- **RECORDS FOR THE TASK**
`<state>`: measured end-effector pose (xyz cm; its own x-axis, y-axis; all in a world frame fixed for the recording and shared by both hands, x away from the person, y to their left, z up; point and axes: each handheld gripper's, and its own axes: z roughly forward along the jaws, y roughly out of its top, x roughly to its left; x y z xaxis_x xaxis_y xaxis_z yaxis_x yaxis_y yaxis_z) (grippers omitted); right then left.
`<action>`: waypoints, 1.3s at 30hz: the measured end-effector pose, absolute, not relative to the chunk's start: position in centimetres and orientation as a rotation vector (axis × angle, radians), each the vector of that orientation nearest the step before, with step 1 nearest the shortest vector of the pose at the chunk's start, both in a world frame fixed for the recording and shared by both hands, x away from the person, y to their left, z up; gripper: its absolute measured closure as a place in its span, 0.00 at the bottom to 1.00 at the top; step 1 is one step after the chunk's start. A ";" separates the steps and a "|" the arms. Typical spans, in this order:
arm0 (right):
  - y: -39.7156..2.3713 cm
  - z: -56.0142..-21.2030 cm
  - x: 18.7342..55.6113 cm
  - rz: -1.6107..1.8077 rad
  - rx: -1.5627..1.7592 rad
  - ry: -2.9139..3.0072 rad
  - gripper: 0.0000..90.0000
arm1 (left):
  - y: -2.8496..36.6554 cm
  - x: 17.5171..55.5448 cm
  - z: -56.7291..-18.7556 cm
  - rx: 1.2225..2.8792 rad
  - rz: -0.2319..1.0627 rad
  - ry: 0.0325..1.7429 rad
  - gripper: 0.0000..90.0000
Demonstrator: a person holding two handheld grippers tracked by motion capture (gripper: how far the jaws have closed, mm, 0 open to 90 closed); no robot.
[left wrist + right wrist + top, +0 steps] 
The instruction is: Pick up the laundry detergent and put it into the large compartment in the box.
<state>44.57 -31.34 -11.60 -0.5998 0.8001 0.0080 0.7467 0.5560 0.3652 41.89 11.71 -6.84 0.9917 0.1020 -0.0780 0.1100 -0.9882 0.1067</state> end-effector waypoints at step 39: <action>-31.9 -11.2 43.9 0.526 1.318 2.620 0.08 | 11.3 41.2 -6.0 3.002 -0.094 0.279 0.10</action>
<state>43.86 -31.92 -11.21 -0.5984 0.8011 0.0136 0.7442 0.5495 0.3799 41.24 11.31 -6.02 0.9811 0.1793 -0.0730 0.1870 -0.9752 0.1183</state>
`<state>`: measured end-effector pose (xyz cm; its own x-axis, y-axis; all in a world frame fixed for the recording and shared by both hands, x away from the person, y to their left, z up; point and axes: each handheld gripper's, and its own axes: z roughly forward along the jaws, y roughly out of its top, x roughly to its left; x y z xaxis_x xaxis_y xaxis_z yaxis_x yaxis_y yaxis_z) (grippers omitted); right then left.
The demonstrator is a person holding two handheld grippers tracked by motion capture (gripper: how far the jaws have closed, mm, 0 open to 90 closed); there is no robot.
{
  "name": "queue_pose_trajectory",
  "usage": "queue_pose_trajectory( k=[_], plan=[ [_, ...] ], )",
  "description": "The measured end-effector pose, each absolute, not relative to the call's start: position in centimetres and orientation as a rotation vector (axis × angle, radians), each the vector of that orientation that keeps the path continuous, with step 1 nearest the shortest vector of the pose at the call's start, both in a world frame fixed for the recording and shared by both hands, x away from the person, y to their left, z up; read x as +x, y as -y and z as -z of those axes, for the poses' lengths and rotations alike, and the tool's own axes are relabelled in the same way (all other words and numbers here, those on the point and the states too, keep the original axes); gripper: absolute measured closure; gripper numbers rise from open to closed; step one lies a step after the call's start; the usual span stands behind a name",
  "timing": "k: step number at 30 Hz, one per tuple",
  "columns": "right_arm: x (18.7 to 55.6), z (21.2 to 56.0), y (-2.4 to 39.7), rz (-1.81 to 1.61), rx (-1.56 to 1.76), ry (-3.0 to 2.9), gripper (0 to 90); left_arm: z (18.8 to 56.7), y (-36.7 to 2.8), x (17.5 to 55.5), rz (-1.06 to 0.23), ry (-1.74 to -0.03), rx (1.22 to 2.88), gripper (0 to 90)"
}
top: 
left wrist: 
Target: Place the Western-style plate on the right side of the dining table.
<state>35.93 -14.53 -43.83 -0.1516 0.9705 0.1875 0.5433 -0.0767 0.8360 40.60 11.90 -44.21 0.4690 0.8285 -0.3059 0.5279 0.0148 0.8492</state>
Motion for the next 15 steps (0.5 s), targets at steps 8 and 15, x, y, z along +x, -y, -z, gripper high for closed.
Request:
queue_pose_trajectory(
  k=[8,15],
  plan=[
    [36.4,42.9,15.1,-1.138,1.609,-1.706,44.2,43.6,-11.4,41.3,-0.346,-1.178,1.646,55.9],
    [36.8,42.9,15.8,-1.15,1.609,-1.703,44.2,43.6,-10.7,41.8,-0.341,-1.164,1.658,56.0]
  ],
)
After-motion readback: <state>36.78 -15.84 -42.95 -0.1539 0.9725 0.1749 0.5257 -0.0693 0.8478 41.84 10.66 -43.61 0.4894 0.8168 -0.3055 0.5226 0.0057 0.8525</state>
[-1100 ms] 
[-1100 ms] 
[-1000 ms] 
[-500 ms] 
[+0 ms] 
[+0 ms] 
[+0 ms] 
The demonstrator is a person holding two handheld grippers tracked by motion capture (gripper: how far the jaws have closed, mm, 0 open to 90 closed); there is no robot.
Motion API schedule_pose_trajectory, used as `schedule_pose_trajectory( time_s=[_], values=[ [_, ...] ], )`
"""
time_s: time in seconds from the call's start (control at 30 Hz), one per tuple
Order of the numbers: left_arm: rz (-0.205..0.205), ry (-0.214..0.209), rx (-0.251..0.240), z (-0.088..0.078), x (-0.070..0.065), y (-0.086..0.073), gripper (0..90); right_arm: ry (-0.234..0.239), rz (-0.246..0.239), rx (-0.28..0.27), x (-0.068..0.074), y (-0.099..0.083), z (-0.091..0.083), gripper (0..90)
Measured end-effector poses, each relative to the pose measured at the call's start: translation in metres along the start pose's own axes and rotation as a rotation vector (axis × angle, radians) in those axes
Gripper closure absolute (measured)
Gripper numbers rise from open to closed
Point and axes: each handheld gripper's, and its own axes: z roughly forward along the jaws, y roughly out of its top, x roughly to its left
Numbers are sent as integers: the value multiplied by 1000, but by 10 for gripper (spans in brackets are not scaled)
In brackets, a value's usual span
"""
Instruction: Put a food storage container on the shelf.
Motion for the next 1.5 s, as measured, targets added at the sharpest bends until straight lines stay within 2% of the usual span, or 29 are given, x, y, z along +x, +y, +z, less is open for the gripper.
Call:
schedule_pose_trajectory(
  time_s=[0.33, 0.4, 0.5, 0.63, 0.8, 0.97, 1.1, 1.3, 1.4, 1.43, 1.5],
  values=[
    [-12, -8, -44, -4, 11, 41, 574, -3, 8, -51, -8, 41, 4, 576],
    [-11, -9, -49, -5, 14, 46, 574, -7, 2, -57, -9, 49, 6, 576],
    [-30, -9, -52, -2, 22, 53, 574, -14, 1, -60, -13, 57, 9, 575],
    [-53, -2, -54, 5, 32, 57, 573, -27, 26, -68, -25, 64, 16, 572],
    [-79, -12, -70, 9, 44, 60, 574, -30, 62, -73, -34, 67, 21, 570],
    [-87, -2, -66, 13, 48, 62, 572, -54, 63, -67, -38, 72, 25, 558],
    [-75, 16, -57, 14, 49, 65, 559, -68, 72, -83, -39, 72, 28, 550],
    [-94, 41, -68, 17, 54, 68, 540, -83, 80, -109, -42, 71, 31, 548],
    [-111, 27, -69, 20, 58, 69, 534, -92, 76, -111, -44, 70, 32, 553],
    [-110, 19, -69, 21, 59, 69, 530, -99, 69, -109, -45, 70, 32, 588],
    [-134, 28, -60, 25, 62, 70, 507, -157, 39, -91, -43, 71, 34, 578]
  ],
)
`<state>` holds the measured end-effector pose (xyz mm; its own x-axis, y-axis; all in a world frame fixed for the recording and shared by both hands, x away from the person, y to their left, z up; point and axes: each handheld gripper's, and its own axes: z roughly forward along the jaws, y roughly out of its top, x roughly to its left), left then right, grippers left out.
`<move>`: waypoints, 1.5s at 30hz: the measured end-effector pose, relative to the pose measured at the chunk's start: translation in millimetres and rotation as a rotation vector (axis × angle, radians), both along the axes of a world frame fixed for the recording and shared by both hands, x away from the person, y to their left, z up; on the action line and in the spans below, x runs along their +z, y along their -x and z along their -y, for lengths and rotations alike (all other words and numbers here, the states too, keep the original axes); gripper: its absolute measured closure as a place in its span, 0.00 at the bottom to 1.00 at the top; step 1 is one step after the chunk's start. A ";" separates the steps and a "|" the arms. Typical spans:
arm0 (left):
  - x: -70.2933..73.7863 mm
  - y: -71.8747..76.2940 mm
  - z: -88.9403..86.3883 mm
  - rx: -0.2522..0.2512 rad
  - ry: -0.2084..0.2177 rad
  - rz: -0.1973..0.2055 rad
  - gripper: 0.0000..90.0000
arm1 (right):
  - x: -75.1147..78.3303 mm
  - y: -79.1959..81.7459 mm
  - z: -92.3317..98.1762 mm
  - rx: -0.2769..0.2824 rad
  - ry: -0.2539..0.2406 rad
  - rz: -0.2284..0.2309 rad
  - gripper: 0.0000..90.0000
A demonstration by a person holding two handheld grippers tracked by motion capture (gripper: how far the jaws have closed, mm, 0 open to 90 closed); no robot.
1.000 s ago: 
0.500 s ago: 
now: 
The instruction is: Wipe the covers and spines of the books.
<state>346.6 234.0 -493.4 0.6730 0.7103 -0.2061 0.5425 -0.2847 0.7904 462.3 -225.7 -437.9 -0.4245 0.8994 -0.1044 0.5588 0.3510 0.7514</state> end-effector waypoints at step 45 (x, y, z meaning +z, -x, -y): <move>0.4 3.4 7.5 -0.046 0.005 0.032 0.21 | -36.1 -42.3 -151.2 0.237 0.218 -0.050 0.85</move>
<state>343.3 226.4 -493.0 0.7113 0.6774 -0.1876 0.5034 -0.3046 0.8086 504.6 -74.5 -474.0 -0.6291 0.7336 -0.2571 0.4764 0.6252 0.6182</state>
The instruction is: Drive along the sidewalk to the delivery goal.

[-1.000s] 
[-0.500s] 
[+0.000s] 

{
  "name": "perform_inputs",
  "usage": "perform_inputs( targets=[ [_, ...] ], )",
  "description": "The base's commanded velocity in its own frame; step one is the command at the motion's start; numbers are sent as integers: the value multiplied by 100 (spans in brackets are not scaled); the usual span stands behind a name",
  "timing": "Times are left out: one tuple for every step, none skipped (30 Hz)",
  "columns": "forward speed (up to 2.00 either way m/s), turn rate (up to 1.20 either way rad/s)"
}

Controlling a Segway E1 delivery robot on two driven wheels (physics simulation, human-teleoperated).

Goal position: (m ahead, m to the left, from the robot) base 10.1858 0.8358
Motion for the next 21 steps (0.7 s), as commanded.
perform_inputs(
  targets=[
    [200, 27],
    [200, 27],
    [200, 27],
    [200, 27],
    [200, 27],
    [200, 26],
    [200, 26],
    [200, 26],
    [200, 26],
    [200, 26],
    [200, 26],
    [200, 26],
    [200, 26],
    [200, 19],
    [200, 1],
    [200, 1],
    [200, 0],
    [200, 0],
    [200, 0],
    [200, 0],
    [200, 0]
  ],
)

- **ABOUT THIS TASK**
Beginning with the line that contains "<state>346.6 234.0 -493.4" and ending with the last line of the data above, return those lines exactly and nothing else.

- **TASK SOLUTION**
<state>346.6 234.0 -493.4 0.6730 0.7103 -0.2061 0.5425 -0.2847 0.7904 462.3 -225.7 -437.9 -0.4245 0.8994 -0.1044 0.5588 0.3510 0.7514</state> end-effector waypoints at step 45 (x, y, z meaning +z, -x, -y): <move>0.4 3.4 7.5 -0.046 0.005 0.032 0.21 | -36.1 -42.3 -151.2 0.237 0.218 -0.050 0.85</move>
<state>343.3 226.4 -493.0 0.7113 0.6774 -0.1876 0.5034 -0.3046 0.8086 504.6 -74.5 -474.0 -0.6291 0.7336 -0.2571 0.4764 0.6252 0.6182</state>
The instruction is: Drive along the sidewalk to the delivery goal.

[-1.000s] 
[-0.500s] 
[+0.000s] 

{
  "name": "perform_inputs",
  "usage": "perform_inputs( targets=[ [_, ...] ], )",
  "description": "The base's commanded velocity in its own frame; step one is the command at the motion's start; numbers are sent as integers: the value multiplied by 100 (spans in brackets are not scaled); the usual span stands behind a name",
  "timing": "Times are left out: one tuple for every step, none skipped (30 Hz)",
  "columns": "forward speed (up to 2.00 either way m/s), turn rate (up to 1.20 either way rad/s)"
}

Controlling a Segway E1 delivery robot on two driven wheels (physics simulation, human-teleoperated).

Goal position: (m ahead, m to the left, from the robot) base 10.1858 0.8358
Motion for the next 21 steps (0.7 s), as commanded.
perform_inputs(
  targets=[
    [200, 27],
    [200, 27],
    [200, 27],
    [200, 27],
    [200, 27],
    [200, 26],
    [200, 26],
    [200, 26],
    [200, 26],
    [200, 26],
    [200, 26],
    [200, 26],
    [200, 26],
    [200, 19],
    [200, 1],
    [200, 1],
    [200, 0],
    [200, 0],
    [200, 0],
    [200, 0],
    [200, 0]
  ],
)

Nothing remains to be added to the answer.